Арми, мгновенно оценив ситуацию, послушно откладывает нож, облизывает (о чёрт) испачканные в лимонном соке пальцы и весь становится вниманием.– Судя по твоему лицу, это что-то серьёзное, – говорит он даже без привычной мягкой усмешки, и Генри чувствует, как пересыхает во рту. От волнения. От текилы. От близости.– Не настолько серьёзно. Вернее, это серьёзно, но… – Он тяжело вздыхает, нервно проводит ладонями по покрытому испариной лицу, – в комнате душно, – и наклоняется ближе к Арми; шепчет, почти доверительно: – Думаю, проблема личного характера. Наших взаимоотношений.
Во взгляде Арми что-то мелькает – непонимание или обида; губы вздрагивают в уязвлённой улыбке.– О. Вот как. – Он опускает глаза на скрещенные пальцы и облизывает губы. Волнуется, понимает Генри, тоже волнуется, не понимает, не замечает, не видит. А Генри, вот, наконец заметил. Осознал. Поздно, но это ведь ничего? – Я думал, что мы вполне нашли общий язык, но раз так. –Даже голос его подводит. – У нас возникли недопонимания?

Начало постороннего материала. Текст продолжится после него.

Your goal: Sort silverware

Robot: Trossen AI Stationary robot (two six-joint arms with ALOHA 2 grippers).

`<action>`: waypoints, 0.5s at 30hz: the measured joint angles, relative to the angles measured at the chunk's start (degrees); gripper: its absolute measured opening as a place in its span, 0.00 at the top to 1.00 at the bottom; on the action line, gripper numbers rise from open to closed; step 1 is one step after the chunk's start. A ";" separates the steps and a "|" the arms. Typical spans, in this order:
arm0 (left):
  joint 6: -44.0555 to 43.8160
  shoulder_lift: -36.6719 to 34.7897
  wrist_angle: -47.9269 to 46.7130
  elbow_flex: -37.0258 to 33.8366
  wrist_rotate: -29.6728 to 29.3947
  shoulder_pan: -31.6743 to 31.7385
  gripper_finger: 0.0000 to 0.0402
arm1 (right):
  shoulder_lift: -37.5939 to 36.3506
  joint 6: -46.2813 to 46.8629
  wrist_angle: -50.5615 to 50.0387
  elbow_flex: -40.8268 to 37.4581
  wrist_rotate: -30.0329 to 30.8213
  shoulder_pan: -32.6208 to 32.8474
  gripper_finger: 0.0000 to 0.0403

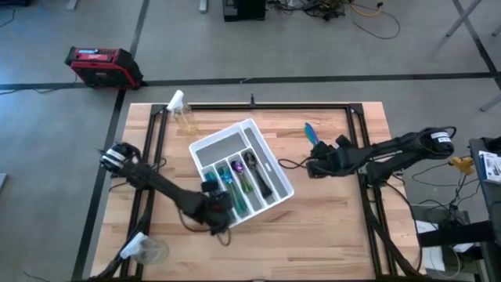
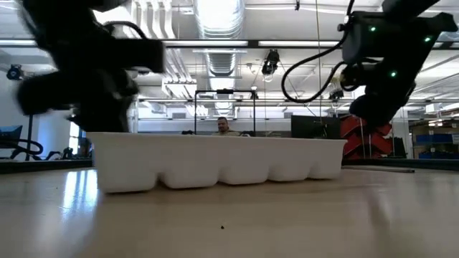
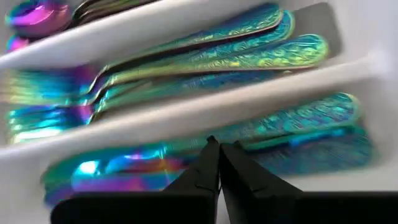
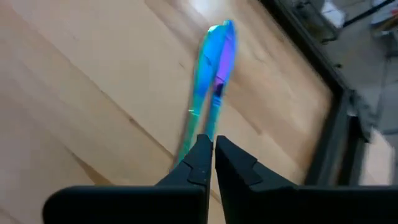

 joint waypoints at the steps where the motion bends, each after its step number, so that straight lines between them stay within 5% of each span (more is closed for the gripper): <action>1: -1.90 -0.63 -1.38 -0.29 -0.60 -0.81 1.00 | -0.04 -1.48 1.91 -0.63 -0.54 -0.67 0.98; 9: -10.51 -4.29 -3.49 -0.25 -5.52 -6.01 1.00 | -0.15 -6.63 10.13 -5.01 -3.59 -6.41 1.00; 15: -4.66 -5.01 10.17 1.78 -17.44 -7.34 1.00 | -0.19 -12.02 18.76 -9.36 -13.65 -17.80 1.00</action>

Теперь это неважно. Значение имеет только проложенное между ними расстояние в стол, которое Генри стирает, скользнув ладонью до сложенных в замок пальцев Арми, но не касается – только обозначает присутствие теплом. Вот так – правильно: рушить границы и говорить о том, что наболело; сидеть в полумраке номера, говорить полушёпотом о важных вещах, и чтобы всё остальное, неважное, лишнее, оставалось за дверью. Чтобы напротив – только Арми, его распахнутые в удивлении глаза и соблазнительно очерченный рот.
В горле сухо. И конечно не из-за текилы.
– Я бы не назвал это недопониманием, – ласковым полушёпотом уверяет Генри, совершенно откровенно, не стесняясь рассматривает замершего в полумраке комнаты Арми и оглаживает большим пальцем костяшки; слушает, как на мгновение меняется ритм дыхания, – но ввиду некоторых обстоятельств это привело к некоторым… неоднозначным эксцессам. Потере времени. Мне не хочется повторять ошибки. И я не хочу жалеть об упущенных возможностях, поэтому, – Генри расцепляет пальцы Арми и крепко переплетает их со своими, – мы бы могли поискать компромиссы.
Арми смотрит на их переплетённые пальцы бесконечно долгую минуту, отводит на миг глаза и – улыбается.